Gundhalinu looked up at him. “And what questions about my trustworthiness do you want to ask of me, then?”

“You believe that you know, better than the people who run the Hegemony— and possibly Survey itself—what is good for Tiamat.” Robanwil smiled faintly. “I suppose that I for one would like to know how much you trust yourself …”

Gundhalinu almost laughed, although he knew the question was not in the least frivolous. “If I don’t trust myself completely, I probably shouldn’t be attempting any of this,” he said slowly. “But if I don’t constantly question my motives, I’m probably a lunatic.… I guess I believe that I’ve earned the right to trust myself as far as I have to.”

“You have earned the right to be trusted further than most people, Commander Gundhalinu,” DenVadams, one of the offworlders, said. “That’s why we’re here… . Your accomplishments are impressive. Tell me, do you believe the remarkable things that have happened to you in your life are due to your own effort and intelligence, or random fate… or is it possible that you are actually part of a plan so great and complex that even your full part in it is incomprehensible to you?”

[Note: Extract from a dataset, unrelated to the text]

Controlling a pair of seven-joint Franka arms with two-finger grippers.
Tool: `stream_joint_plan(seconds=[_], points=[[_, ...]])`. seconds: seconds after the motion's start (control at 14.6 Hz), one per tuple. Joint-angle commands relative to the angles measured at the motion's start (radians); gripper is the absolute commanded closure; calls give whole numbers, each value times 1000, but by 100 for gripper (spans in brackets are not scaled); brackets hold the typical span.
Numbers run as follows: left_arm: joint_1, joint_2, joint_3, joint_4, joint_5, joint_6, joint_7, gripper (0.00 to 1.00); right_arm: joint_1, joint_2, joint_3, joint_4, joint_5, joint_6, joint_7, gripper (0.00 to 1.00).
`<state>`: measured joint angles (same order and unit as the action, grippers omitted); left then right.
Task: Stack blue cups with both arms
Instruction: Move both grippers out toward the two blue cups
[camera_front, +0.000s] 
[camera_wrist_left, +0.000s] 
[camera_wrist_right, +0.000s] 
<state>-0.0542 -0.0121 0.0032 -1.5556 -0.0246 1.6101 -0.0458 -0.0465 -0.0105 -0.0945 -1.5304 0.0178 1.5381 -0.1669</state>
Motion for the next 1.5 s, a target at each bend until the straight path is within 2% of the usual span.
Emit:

Gundhalmu’s mouth quirked. “I’ve believed all those things, at one point or another. But if I believed any of them completely, I expect you’d have every right to kill me.”

“Frankly, Gundhalinusadhu, we prefer conversion to coercion, whenever possible,” Robanwil said. “If someone were truly a madman, they would not present a meaningful danger to us. Someone who is influential and intelligent enough to create a major change of course in the flow of human history for our corner of the galaxy, on the other hand, must be reckoned with. To play god by deciding whether someone like that should live or die would not only be immoral, it would be a terrible waste of resources. We wouldn’t kill them, we’d recruit them.”

“And work to convince them that your version of universal truth is the only real one, and that you are on the side of right in the Great Game—?” Gundhalinu finished it for him. The ironic smile stretched his mouth again.

Nods and smiles that were equal parts irony and acknowledgment answered his, around the table. He glanced at Aspundh again, suddenly feeling like a man in a hall of mirrors. “Are all of you truly sibyls, or are you only wearing trefoils to make me trust you?”

They glanced at each other, and one by one spoke the words, “Ask, and I will answer.”

He asked. Each in their turn went into Transfer, and gave him the answer he anticipated to the question he asked of them. He looked back at Aspundh, expectant this time.

“The Survey that you know well, that calls itself the Golden Mean, is dominated by Kharemoughi interests. A number of cabals on other worlds of the Hegemony ally themselves with it, either because they want its strength behind them, or have reason to support the status quo,” Aspundh said. “You know that Survey exists on as many worlds as sibyls do, inside and outside of the Hegemony. It has existed for a long time, and it has a great deal of influence in some of those places. There are nearly as many factions of Survey as there are Meeting Halls in the Eight Worlds. They acquire local personalities, they change … power corrupts, as it always does.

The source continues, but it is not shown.